### Your goal
Your answer must match the entries below word for word.

### Given records
╔══

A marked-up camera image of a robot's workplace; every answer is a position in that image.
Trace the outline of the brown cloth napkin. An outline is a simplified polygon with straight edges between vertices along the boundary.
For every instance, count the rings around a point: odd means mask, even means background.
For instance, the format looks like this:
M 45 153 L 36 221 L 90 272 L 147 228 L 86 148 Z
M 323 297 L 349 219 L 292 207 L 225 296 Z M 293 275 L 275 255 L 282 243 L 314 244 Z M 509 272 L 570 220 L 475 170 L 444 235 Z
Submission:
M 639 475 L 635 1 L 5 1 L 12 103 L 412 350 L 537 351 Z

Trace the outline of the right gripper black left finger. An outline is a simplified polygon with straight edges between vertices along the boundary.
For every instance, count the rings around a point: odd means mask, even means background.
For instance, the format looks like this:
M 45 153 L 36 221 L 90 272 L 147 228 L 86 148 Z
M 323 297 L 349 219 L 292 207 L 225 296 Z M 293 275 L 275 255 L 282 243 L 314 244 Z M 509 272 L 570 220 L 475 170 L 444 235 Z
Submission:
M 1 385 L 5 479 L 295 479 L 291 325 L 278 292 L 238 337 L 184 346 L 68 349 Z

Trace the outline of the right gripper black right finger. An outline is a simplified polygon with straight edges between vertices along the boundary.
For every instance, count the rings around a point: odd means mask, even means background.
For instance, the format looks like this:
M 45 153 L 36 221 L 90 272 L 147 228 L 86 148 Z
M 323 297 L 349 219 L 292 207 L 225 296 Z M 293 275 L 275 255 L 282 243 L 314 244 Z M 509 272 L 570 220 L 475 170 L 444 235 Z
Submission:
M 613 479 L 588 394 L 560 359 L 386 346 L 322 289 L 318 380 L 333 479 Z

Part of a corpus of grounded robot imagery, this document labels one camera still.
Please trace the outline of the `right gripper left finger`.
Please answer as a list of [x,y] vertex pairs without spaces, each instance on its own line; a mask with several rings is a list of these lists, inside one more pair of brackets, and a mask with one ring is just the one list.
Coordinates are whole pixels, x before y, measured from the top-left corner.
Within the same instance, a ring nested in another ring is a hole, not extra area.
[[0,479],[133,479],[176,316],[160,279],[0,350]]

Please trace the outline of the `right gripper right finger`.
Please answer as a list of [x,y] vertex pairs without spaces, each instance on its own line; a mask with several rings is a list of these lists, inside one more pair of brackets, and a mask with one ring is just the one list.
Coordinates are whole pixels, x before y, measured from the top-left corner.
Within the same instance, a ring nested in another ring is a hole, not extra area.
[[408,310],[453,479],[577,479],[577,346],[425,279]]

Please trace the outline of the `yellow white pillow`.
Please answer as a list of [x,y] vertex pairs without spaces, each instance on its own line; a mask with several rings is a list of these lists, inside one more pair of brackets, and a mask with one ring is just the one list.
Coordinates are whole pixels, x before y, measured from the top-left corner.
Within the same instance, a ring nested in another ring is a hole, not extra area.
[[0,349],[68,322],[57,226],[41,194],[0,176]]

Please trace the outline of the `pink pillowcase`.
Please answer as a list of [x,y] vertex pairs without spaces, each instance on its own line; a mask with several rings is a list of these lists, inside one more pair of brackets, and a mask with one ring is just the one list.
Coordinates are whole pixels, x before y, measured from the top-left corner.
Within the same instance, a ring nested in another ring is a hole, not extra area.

╚══

### Output
A marked-up camera image of a robot's workplace; every answer is a position in that image.
Trace the outline of the brown cloth napkin. An outline is a simplified polygon with straight edges between vertices along the boundary.
For every instance, count the rings around a point: odd means mask, even means background.
For instance, the format looks like this:
M 45 153 L 36 221 L 90 272 L 147 228 L 86 148 Z
M 323 297 L 349 219 L 292 207 L 225 296 Z M 293 275 L 275 255 L 282 243 L 314 244 Z M 509 272 L 570 220 L 475 170 L 444 235 Z
Submission:
M 639 475 L 635 1 L 5 1 L 12 103 L 412 350 L 537 351 Z

Trace the outline of the right gripper black left finger. An outline is a simplified polygon with straight edges between vertices along the boundary.
For every instance, count the rings around a point: odd means mask, even means background.
For instance, the format looks like this:
M 45 153 L 36 221 L 90 272 L 147 228 L 86 148 Z
M 323 297 L 349 219 L 292 207 L 225 296 Z M 293 275 L 275 255 L 282 243 L 314 244 Z M 509 272 L 570 220 L 475 170 L 444 235 Z
Submission:
M 1 385 L 5 479 L 295 479 L 291 325 L 278 292 L 238 337 L 184 346 L 68 349 Z

Trace the outline of the right gripper black right finger. An outline is a simplified polygon with straight edges between vertices along the boundary.
For every instance, count the rings around a point: odd means mask, even means background.
For instance, the format looks like this:
M 45 153 L 36 221 L 90 272 L 147 228 L 86 148 Z
M 323 297 L 349 219 L 292 207 L 225 296 Z M 293 275 L 275 255 L 282 243 L 314 244 Z M 509 272 L 570 220 L 475 170 L 444 235 Z
Submission:
M 613 479 L 588 394 L 560 359 L 386 346 L 322 289 L 318 380 L 333 479 Z

Part of a corpus of grounded robot imagery, this document labels one camera still.
Please trace the outline of the `right gripper left finger`.
Please answer as a list of [x,y] vertex pairs without spaces, each instance on its own line; a mask with several rings is a list of these lists, inside one more pair of brackets, and a mask with one ring is just the one list.
Coordinates are whole pixels, x before y, measured from the top-left corner.
Within the same instance, a ring nested in another ring is a hole, not extra area.
[[0,479],[133,479],[176,316],[160,279],[0,350]]

Please trace the outline of the `right gripper right finger`.
Please answer as a list of [x,y] vertex pairs without spaces, each instance on its own line; a mask with several rings is a list of these lists, inside one more pair of brackets, and a mask with one ring is just the one list.
Coordinates are whole pixels, x before y, measured from the top-left corner.
Within the same instance, a ring nested in another ring is a hole, not extra area.
[[408,310],[453,479],[577,479],[577,346],[425,279]]

Please trace the outline of the `yellow white pillow`.
Please answer as a list of [x,y] vertex pairs without spaces, each instance on its own line; a mask with several rings is a list of these lists, inside one more pair of brackets, and a mask with one ring is just the one list.
Coordinates are whole pixels, x before y, measured from the top-left corner.
Within the same instance, a ring nested in another ring is a hole, not extra area.
[[0,349],[68,322],[57,226],[41,194],[0,176]]

Please trace the outline of the `pink pillowcase`.
Please answer as a list of [x,y] vertex pairs without spaces, each instance on its own line; a mask with several rings is a list of these lists, inside one more pair of brackets, and a mask with one ring is just the one list.
Coordinates are whole pixels, x before y, measured from the top-left corner.
Within the same instance, a ring nested in another ring is a hole, not extra area.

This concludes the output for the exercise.